WHAT NEEDS TO BE DONE: Filter the listing below for "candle" and report every line that has it.

MATERIAL PROVIDED:
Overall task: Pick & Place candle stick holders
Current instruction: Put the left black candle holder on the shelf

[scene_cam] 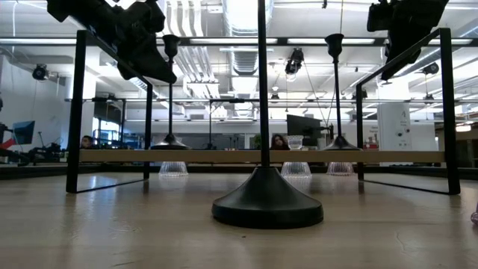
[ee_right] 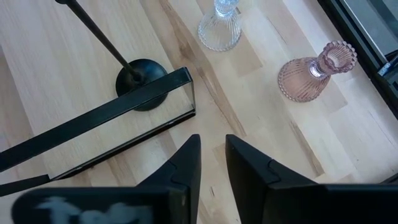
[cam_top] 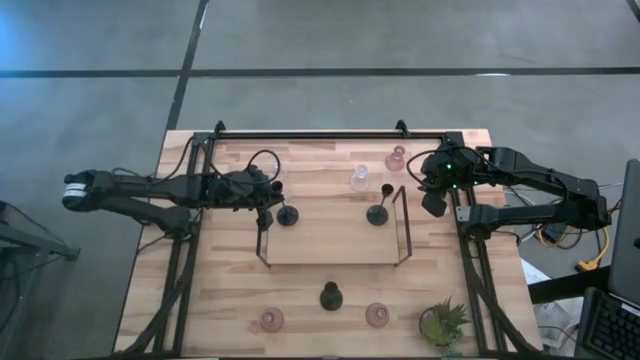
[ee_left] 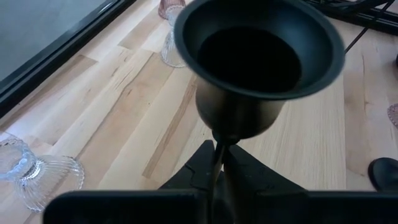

RESPONSE BOX:
Overall task: Pick & Place candle stick holders
Current instruction: Put the left black candle holder on the shelf

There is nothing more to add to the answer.